Collected material:
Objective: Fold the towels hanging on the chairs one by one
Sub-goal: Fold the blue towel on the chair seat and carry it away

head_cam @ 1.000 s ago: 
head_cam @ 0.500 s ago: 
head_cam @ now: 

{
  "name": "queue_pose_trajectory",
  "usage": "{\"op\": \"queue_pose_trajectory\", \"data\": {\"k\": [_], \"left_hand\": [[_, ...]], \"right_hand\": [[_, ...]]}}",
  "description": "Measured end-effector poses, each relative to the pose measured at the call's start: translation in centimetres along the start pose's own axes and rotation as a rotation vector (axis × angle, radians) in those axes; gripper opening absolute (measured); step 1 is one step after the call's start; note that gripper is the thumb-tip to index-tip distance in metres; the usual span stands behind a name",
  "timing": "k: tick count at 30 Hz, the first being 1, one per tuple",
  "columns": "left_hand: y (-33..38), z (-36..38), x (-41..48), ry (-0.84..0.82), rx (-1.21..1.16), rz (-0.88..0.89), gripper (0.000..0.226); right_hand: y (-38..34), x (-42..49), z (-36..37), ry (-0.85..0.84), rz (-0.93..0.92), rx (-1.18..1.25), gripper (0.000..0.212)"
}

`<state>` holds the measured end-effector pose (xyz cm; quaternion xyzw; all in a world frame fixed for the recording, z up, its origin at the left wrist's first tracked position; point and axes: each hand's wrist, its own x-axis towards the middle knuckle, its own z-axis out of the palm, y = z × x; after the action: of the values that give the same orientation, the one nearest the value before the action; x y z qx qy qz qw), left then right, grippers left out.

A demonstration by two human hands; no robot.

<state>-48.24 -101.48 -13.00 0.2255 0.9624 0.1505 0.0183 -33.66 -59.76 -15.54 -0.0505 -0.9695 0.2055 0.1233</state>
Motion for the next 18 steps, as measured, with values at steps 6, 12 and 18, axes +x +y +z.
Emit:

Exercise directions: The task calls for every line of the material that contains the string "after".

Written solution:
  "description": "Measured end-effector poses, each relative to the pose measured at the call's start: translation in centimetres along the start pose's own axes and rotation as a rotation vector (axis × angle, radians) in those axes; gripper opening absolute (measured); step 1 is one step after the call's start; note that gripper is the thumb-tip to index-tip distance in metres; the usual span stands behind a name",
`<state>` holds the measured end-effector pose (xyz cm; quaternion xyzw; all in a world frame fixed for the recording, z up, its origin at the left wrist's first tracked position; point and axes: each hand's wrist, its own x-axis towards the middle knuckle, its own z-axis out of the palm, y = z × x; after the action: of the values that give the same orientation, the one nearest the value before the action; x y z qx qy qz qw), left then right, grippers left out.

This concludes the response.